ISIS gains Afghan base from Taleban defections

US forces to launch offensive in north, where ISIS has enslaved women and killed civilians

Afghan National Army troops keeping watch at a checkpoint in Jawzjan province. A prominent Taleban leader in the province had switched allegiance about six months ago, forcing residents to swear fealty to ISIS leader Abu Bakr Al-Baghdadi.
Afghan National Army troops keeping watch at a checkpoint in Jawzjan province. A prominent Taleban leader in the province had switched allegiance about six months ago, forcing residents to swear fealty to ISIS leader Abu Bakr Al-Baghdadi.
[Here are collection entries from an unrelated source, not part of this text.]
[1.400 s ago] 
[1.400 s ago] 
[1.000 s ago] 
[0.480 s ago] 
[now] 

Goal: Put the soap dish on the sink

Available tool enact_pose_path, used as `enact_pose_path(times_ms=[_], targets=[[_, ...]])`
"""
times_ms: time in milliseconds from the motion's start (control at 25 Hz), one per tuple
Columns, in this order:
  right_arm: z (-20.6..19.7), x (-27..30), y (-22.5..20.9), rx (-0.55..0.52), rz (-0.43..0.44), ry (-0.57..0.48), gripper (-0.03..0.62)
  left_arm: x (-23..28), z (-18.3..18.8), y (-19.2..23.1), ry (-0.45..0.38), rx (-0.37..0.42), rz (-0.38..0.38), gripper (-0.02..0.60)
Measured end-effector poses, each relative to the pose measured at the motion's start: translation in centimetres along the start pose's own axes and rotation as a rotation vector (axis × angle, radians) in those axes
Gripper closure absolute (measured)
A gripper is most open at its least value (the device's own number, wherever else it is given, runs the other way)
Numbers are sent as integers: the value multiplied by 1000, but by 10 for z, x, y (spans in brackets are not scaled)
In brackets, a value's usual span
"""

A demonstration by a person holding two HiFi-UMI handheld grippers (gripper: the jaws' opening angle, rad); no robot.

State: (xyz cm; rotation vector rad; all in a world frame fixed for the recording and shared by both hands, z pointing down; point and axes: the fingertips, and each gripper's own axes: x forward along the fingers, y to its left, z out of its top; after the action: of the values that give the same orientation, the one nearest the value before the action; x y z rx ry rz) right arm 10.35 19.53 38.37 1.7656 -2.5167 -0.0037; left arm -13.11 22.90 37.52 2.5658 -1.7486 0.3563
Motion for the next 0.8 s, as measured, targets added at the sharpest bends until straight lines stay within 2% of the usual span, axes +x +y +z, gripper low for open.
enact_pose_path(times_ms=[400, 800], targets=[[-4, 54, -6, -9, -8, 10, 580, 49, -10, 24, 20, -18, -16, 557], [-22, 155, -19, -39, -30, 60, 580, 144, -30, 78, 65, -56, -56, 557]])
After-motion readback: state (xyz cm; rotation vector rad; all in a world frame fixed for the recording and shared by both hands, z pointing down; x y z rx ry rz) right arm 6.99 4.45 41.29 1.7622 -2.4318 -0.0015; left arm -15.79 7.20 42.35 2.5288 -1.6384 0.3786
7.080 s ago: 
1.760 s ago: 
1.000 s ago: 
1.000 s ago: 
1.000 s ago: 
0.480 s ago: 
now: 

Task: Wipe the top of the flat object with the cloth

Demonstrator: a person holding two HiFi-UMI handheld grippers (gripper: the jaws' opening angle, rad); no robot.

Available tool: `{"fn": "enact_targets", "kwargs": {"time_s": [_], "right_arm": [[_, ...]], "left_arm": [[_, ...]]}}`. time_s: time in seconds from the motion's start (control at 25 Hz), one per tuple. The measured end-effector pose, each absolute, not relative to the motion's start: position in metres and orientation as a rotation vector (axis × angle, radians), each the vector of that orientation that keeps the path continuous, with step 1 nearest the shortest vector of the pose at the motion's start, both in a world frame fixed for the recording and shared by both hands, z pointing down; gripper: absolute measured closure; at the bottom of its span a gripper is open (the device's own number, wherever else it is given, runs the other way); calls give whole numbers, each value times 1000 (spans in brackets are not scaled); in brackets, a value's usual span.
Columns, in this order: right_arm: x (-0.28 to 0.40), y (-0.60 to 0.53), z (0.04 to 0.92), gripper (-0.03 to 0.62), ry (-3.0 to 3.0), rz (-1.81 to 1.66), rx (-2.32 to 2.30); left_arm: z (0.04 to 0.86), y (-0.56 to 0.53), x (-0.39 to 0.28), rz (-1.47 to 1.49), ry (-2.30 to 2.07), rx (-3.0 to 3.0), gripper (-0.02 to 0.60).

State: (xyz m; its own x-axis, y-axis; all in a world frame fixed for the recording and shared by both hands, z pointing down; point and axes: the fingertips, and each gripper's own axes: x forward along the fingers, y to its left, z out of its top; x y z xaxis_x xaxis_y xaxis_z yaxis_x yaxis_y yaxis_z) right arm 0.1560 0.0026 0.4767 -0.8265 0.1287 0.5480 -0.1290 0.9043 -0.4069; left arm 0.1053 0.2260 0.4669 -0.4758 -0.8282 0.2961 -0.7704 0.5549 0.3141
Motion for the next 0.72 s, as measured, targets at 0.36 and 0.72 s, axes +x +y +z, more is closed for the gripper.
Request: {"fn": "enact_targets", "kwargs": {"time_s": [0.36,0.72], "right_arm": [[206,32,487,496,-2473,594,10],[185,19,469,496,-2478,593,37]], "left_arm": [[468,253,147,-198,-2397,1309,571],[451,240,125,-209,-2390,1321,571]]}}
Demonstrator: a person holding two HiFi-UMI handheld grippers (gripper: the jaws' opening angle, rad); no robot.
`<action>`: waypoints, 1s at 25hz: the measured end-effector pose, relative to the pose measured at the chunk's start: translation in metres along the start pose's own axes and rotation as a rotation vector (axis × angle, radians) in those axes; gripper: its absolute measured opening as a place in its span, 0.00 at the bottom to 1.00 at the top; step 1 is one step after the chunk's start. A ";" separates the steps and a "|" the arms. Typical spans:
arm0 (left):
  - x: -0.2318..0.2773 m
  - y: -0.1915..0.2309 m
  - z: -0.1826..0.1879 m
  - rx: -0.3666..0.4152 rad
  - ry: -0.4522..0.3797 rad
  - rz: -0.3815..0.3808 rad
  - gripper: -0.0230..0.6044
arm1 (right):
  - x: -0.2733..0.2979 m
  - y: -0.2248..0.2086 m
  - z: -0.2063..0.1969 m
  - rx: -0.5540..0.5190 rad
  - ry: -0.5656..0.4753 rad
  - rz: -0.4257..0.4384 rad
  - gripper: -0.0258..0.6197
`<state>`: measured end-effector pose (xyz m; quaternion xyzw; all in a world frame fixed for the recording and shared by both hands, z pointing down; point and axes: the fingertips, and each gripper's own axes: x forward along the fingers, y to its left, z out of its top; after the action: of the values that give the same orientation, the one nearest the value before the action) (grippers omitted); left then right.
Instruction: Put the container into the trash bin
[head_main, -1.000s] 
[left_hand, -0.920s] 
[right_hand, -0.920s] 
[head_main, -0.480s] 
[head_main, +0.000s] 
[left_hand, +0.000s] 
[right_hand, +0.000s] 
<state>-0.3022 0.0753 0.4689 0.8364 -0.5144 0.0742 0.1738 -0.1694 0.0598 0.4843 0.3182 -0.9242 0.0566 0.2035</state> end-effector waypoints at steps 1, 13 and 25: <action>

PHOTO: REUTERS

JAWZJAN/KABUL (Afghanistan) • When a Taleban commander defected to the Islamic State in Iraq and Syria (ISIS) in northern Afghanistan a few months ago, his men and the foreign fighters he invited in started to enslave local women and set up a bomb-making school for 300 children, officials and residents said.
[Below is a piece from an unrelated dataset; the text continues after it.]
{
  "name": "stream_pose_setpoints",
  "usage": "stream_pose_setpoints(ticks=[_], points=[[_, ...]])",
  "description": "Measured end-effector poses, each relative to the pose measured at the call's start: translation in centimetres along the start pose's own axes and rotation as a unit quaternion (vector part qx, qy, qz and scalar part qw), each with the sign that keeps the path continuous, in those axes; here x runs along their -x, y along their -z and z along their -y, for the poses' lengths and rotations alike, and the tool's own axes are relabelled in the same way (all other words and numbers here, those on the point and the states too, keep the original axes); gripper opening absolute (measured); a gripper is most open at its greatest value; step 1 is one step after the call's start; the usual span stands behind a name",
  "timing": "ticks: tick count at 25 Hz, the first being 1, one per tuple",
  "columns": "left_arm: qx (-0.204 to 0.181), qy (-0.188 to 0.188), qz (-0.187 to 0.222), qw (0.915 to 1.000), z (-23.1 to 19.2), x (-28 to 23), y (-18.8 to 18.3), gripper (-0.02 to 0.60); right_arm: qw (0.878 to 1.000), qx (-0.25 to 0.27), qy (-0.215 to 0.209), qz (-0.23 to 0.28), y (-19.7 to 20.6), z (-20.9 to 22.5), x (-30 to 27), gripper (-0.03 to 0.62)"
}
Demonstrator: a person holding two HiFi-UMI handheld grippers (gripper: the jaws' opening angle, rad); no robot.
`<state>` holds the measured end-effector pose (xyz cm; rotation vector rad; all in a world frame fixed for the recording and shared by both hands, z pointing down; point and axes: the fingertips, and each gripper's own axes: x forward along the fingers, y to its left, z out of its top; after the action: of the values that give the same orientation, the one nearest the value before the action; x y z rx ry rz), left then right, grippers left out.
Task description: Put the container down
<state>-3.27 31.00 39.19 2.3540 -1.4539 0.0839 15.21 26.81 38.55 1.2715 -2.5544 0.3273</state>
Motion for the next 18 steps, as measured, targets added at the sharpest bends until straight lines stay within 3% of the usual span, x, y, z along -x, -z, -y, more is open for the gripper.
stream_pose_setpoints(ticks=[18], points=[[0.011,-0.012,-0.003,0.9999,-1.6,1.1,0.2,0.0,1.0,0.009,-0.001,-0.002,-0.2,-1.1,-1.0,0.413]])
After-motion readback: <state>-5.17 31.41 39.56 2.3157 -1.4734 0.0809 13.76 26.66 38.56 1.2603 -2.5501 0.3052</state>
The mini-caliphate established six months ago in two districts of Jawzjan province marks a new inroad in Afghanistan by ISIS, which is claiming more attacks even as its fighters suffer heavy losses in Iraq and Syria.

ISIS in Jawzjan has now attracted the attention of the United States forces in Afghanistan, which will launch an offensive in the north in the next few days, US Army General John Nicholson said on Tuesday.

Qari Hekmat, a prominent Taleban leader in Jawzjan, switched allegiance around six months ago, raising the movement's black flag over the local mosque and forcing residents to swear fealty to ISIS leader Abu Bakr Al-Baghdadi.

"They started killing a lot of people and warned others to cooperate," said Mr Baz Mohammad, who fled Darz Aab district after his 19-year-old son was recruited into ISIS at the local mosque.

Hekmat's Taleban fighters long held sway in Darz Aab and Qushtepa districts, with the Afghan government having little control, residents who fled to Shiberghan, some 120km away, told Reuters.

But when Hekmat had a falling-out with the central Taleban leadership and switched allegiance, his men were joined by about 400 ISIS-affiliated fighters from China, Uzbekistan, Tajikistan, Pakistan, Chechnya and elsewhere, said Darz Aab's district chief, Mr Baz Mohammad Dawar.

Life soon changed for the worse, families and local officials said. "The Taleban had mercy and we spoke the same language, but ISIS fighters are foreigners and more brutal and barbaric."

Gen Nicholson, commander of Nato-led forces in Afghanistan, said on Tuesday that about 1,400 operations had been conducted against ISIS since March, "removing over 1,600" from the battlefield and cutting off their outside finance and support.

"ISIS has been unable to establish a caliphate in Afghanistan," he said. "We see no evidence of fighters making their way from Iraq and Syria to Afghanistan because they know if they come here, they will face death."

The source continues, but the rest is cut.